TASK INSTRUCTIONS: Starting at the line that contains "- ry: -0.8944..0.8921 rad" in the listing below, write out every line word for word until you have written the line that contains "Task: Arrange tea".

STORED DATA:
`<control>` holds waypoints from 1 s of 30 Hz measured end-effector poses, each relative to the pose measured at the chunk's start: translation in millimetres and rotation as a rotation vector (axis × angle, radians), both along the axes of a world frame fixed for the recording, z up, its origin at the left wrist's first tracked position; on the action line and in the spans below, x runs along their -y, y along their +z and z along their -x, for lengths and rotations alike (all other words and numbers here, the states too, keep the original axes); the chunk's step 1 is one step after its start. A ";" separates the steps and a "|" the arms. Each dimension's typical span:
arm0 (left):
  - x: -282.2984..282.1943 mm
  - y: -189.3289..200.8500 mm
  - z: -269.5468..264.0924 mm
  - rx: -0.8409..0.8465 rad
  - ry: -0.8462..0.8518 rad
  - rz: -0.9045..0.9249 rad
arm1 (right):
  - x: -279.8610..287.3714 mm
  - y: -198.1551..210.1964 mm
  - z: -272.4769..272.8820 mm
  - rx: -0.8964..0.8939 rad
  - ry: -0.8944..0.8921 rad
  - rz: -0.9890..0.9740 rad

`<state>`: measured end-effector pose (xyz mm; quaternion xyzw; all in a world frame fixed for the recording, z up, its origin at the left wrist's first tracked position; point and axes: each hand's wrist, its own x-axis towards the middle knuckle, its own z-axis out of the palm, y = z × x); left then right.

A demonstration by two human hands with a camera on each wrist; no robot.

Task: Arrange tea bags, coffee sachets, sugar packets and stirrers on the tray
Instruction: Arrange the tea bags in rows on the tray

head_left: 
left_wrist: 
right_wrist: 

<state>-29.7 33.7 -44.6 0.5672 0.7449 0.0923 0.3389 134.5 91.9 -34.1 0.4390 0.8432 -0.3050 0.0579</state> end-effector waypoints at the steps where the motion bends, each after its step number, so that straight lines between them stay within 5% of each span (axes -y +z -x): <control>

FINISHED TASK:
  - ry: -0.8944..0.8921 rad
  - rz: -0.9890..0.9740 rad

`<state>`: measured end-effector pose (xyz mm; quaternion xyzw; all in a world frame fixed for the recording, z up, its origin at the left wrist's first tracked position; point and axes: each hand's wrist, its own x-axis towards the middle knuckle, its own z-axis out of the palm, y = z × x); left then right.

A demonstration by two human hands with a camera on each wrist; no robot.

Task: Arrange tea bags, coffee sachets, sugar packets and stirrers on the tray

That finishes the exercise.